→ WHAT TO PRODUCE:
Check every line below for the word "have" and give only the number of lines where it appears.

Start of Block

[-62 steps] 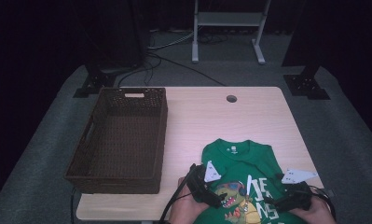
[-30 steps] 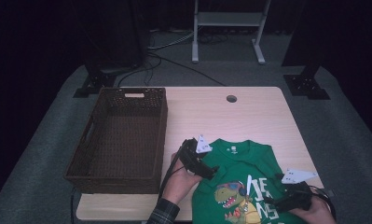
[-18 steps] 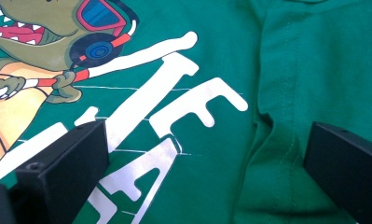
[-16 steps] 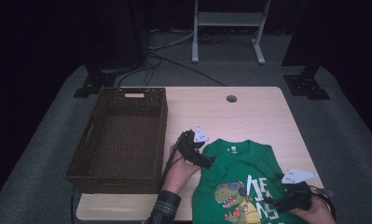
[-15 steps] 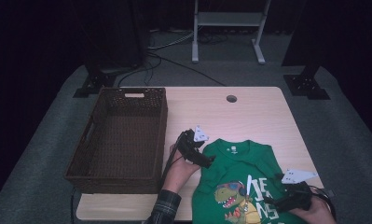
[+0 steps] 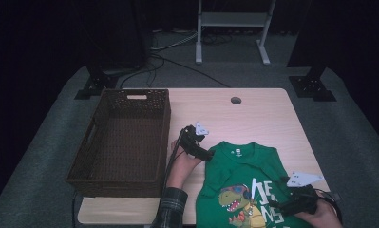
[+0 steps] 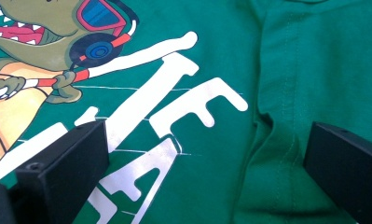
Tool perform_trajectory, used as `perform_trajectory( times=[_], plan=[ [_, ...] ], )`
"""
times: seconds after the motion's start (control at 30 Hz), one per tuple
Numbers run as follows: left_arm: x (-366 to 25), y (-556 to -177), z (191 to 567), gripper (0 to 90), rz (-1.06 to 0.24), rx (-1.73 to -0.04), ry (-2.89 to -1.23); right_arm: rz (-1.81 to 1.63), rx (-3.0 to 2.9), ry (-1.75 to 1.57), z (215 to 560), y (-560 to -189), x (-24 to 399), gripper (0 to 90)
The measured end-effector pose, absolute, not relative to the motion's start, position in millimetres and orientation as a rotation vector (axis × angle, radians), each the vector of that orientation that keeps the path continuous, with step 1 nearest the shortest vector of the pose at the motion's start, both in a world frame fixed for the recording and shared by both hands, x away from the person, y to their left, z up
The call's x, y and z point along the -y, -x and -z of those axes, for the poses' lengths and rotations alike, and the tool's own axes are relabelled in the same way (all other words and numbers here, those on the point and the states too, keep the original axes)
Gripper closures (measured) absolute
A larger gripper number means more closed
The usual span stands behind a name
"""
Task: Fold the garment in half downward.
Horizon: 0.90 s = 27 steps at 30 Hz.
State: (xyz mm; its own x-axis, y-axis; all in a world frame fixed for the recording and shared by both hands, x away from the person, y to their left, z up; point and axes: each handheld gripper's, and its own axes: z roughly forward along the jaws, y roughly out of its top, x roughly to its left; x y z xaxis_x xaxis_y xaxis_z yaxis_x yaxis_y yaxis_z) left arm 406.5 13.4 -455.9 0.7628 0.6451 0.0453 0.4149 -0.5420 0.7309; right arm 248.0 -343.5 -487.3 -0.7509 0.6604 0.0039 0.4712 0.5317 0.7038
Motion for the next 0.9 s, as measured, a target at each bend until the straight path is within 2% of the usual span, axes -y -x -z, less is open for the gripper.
perform_trajectory(
  times=[0.9],
  plan=[
    [-22, -425, 483, 0.0, -0.352, -0.811, -2.228, -1.029, -2.514, -0.948, 487, -248, 343, 0.0]
  ],
)
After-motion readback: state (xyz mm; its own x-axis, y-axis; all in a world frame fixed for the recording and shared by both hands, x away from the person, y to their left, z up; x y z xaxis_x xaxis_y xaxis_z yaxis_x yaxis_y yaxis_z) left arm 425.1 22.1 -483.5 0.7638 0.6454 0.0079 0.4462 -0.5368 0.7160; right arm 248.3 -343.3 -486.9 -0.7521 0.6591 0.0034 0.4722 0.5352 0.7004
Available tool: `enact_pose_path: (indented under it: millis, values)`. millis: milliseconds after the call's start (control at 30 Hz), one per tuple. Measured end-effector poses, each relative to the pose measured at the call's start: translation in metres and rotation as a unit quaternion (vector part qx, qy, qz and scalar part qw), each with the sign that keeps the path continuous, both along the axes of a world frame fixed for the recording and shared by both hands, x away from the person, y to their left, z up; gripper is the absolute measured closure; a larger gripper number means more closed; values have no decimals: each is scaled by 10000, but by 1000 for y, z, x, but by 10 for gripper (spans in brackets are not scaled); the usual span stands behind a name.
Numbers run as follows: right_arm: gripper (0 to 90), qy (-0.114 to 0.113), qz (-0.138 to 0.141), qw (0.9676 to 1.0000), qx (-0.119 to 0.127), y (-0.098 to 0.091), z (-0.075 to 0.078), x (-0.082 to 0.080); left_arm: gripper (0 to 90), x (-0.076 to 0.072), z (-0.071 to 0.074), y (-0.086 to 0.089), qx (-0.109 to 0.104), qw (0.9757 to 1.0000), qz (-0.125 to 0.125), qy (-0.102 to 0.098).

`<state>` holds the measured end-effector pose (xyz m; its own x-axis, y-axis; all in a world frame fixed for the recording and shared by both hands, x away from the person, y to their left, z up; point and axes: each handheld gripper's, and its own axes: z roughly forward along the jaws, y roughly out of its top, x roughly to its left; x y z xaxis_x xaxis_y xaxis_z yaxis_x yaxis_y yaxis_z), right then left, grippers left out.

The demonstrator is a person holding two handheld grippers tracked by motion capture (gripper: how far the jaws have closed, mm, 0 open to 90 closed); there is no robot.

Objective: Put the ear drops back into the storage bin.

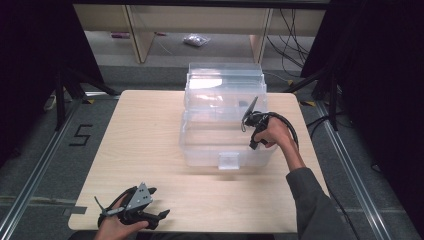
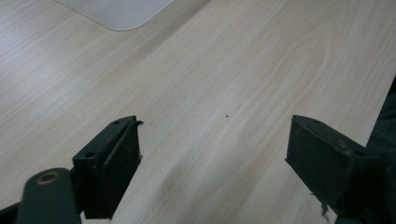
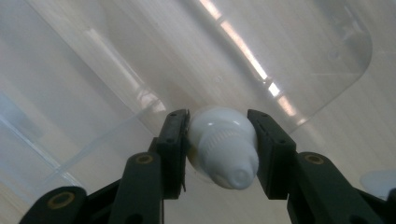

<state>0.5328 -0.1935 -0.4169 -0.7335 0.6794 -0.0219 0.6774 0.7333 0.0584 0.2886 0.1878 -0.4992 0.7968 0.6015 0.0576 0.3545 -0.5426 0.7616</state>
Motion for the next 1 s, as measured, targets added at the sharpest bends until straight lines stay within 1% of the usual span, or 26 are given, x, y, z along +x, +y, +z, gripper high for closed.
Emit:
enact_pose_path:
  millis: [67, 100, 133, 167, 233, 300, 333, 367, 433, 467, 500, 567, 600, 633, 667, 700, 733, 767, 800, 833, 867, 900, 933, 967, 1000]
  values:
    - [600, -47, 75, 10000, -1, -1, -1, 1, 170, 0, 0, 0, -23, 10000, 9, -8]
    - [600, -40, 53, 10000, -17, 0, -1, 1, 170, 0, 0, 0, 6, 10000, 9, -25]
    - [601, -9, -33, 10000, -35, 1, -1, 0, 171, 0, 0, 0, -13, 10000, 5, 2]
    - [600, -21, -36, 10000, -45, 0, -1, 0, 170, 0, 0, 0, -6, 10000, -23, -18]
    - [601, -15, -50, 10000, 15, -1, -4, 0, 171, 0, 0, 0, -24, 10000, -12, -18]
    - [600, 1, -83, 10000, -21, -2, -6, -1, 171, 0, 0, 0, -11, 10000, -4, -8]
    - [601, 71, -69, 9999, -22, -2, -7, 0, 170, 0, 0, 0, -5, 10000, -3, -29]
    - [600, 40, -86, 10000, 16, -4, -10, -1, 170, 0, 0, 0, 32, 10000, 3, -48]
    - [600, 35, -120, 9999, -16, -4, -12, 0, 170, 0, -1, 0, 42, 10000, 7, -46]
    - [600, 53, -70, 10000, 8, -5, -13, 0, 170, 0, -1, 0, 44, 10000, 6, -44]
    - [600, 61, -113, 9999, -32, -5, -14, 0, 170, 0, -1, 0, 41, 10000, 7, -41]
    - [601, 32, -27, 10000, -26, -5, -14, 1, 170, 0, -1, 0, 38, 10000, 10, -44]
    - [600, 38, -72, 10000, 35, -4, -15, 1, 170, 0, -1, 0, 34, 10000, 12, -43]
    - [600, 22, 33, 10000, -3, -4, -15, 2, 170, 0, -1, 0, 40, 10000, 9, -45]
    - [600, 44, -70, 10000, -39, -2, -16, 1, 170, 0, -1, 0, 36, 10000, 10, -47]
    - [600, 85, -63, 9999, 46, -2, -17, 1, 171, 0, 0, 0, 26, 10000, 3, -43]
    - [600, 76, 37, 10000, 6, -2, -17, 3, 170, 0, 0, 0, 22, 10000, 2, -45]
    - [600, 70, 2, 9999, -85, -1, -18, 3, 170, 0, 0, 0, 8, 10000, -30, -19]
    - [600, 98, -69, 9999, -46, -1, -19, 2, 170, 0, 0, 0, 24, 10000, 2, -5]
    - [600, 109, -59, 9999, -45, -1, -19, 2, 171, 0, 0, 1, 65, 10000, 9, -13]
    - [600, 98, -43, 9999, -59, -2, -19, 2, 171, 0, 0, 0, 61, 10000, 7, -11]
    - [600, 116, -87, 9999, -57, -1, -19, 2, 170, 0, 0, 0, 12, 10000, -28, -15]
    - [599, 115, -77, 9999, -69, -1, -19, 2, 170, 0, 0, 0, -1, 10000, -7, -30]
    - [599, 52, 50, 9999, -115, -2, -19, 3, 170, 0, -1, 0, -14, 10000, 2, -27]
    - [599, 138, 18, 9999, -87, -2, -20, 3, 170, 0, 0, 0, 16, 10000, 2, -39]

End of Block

→ FINAL ANSWER:
2